### WHAT THE TASK REQUIRES
Every entry that follows must be written out exactly, apart from its pictures.

____ SOURCE DATA

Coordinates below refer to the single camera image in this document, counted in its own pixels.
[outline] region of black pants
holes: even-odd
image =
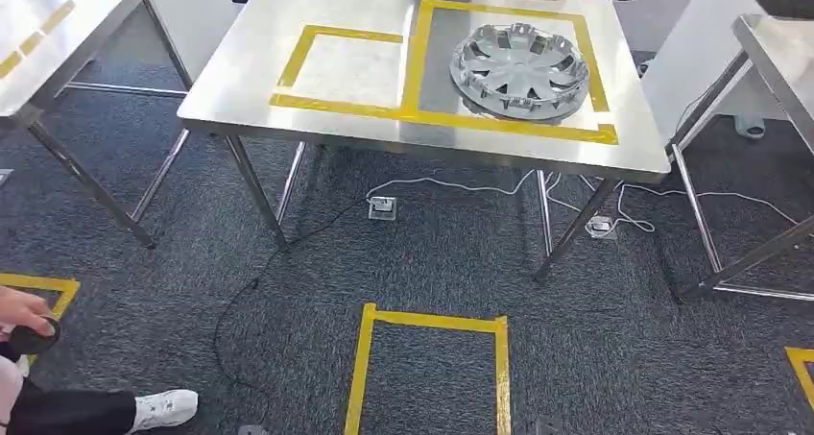
[[[0,343],[0,356],[19,355]],[[135,396],[130,392],[46,392],[26,378],[12,409],[8,435],[123,435],[132,428]]]

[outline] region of table top
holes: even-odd
[[[814,153],[814,21],[747,14],[732,29]]]
[[[449,75],[483,24],[568,37],[590,95],[559,124],[477,112]],[[670,165],[610,0],[251,0],[179,110],[191,130],[631,181]]]
[[[0,0],[0,128],[26,126],[142,0]]]

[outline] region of finger
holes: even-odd
[[[25,304],[28,308],[34,312],[36,315],[50,315],[51,309],[48,308],[48,302],[41,298],[40,296],[35,296],[33,294],[26,294]]]
[[[53,336],[56,333],[54,327],[48,323],[48,320],[44,317],[38,317],[37,315],[32,315],[28,318],[24,326],[33,329],[40,336]]]

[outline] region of floor power outlet
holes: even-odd
[[[615,240],[616,229],[613,227],[613,219],[605,216],[593,216],[587,221],[586,230],[591,238],[599,240]]]
[[[368,218],[376,221],[394,221],[396,199],[393,197],[370,197]]]

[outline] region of black object in hand
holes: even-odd
[[[9,346],[21,355],[37,355],[51,349],[60,339],[61,328],[57,320],[45,317],[54,327],[53,336],[41,336],[27,326],[16,326],[9,336]]]

________

### SOLUTION TO THE EXERCISE
Coordinates below refer to the single camera image in this document, counted in its own pixels.
[outline] region of black pants
holes: even-odd
image =
[[[0,343],[0,356],[19,355]],[[135,396],[130,392],[46,392],[26,378],[12,409],[8,435],[123,435],[132,428]]]

[outline] region of table top
holes: even-odd
[[[814,153],[814,21],[747,14],[732,29]]]
[[[449,75],[483,24],[568,37],[590,95],[559,124],[477,112]],[[670,165],[610,0],[251,0],[179,110],[191,130],[631,181]]]
[[[0,0],[0,128],[26,126],[142,0]]]

[outline] region of finger
holes: even-odd
[[[25,304],[28,308],[34,312],[36,315],[50,315],[51,309],[48,308],[48,302],[41,298],[40,296],[35,296],[33,294],[26,294]]]
[[[53,336],[56,333],[54,327],[48,323],[48,320],[44,317],[38,317],[37,315],[32,315],[28,318],[24,326],[33,329],[40,336]]]

[outline] region of floor power outlet
holes: even-odd
[[[615,240],[616,229],[613,227],[613,219],[605,216],[593,216],[587,221],[586,230],[591,238],[599,240]]]
[[[368,218],[376,221],[394,221],[396,199],[393,197],[370,197]]]

[outline] region of black object in hand
holes: even-odd
[[[9,346],[21,355],[37,355],[51,349],[60,339],[61,328],[57,320],[45,317],[54,327],[53,336],[41,336],[27,326],[16,326],[9,336]]]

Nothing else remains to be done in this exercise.